__The task__
The output should be exactly the lines from the one containing "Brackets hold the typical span" through the last line of the records, and only those.

__Source material__
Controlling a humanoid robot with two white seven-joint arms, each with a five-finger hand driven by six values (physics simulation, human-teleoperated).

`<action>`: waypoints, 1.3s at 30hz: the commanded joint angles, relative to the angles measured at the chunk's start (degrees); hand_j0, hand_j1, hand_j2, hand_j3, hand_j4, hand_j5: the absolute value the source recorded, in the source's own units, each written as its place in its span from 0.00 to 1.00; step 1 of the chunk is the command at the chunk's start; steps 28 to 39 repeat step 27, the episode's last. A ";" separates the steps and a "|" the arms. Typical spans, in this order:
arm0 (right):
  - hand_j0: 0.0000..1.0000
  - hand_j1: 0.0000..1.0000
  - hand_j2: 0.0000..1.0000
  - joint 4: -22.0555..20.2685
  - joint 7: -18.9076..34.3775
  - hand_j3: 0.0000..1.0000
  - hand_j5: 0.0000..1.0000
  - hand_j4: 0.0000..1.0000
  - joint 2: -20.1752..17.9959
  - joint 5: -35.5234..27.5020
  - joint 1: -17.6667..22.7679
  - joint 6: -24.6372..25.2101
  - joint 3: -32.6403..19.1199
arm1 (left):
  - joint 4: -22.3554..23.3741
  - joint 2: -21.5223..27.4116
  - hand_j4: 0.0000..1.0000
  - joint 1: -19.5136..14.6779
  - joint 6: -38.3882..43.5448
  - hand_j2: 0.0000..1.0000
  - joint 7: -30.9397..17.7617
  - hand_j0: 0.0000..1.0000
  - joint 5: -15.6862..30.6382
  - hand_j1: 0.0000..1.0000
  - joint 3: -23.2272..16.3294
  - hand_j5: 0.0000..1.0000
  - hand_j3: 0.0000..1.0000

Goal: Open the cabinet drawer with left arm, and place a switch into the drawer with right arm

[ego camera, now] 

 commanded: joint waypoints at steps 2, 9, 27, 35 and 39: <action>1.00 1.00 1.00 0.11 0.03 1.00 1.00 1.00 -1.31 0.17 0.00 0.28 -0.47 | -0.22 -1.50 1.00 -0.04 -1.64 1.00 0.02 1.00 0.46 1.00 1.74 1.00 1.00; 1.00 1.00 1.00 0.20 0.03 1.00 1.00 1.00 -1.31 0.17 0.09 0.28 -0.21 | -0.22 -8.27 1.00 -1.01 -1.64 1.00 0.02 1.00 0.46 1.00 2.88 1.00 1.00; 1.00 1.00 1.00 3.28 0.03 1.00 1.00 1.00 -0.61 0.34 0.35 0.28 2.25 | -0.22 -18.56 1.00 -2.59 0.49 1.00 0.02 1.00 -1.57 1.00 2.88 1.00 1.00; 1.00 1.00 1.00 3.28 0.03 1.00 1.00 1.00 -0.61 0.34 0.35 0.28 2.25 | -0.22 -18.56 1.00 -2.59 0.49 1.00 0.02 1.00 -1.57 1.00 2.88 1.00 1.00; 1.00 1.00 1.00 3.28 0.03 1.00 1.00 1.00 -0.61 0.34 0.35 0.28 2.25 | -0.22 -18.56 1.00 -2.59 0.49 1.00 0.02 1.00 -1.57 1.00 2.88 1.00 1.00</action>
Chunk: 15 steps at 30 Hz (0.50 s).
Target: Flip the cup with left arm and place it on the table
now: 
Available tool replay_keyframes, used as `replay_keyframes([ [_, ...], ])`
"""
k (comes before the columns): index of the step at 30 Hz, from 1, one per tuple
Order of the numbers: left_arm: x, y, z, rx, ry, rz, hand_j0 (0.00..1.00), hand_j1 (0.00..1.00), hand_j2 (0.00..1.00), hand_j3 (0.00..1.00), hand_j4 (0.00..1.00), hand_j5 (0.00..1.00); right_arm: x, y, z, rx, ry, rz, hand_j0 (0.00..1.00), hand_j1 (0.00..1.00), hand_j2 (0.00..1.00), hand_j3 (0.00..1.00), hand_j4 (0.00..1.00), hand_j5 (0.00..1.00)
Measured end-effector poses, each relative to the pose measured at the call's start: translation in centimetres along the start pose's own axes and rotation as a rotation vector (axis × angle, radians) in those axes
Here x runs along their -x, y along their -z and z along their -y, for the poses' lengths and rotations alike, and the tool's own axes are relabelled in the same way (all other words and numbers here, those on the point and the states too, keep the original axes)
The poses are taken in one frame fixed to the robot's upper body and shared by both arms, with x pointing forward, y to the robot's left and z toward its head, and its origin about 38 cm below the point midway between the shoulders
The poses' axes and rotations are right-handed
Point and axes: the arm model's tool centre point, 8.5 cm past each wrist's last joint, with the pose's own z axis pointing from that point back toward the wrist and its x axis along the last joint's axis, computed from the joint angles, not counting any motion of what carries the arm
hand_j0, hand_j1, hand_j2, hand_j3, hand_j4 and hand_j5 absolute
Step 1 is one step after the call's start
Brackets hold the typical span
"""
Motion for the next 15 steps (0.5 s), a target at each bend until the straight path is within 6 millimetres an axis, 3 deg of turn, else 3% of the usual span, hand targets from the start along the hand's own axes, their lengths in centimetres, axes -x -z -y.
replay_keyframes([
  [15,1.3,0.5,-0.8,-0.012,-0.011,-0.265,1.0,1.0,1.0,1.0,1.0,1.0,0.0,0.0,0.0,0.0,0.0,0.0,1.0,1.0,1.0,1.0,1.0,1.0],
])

__Output for this task__
Brackets hold the typical span
"""
Motion for the next 15 steps (0.5 s), a target at each bend until the straight path is within 6 millimetres an axis, 3 deg of turn, else 3% of the usual span, hand targets from the start along the hand's own axes, their lengths in centimetres, axes -x -z -y.
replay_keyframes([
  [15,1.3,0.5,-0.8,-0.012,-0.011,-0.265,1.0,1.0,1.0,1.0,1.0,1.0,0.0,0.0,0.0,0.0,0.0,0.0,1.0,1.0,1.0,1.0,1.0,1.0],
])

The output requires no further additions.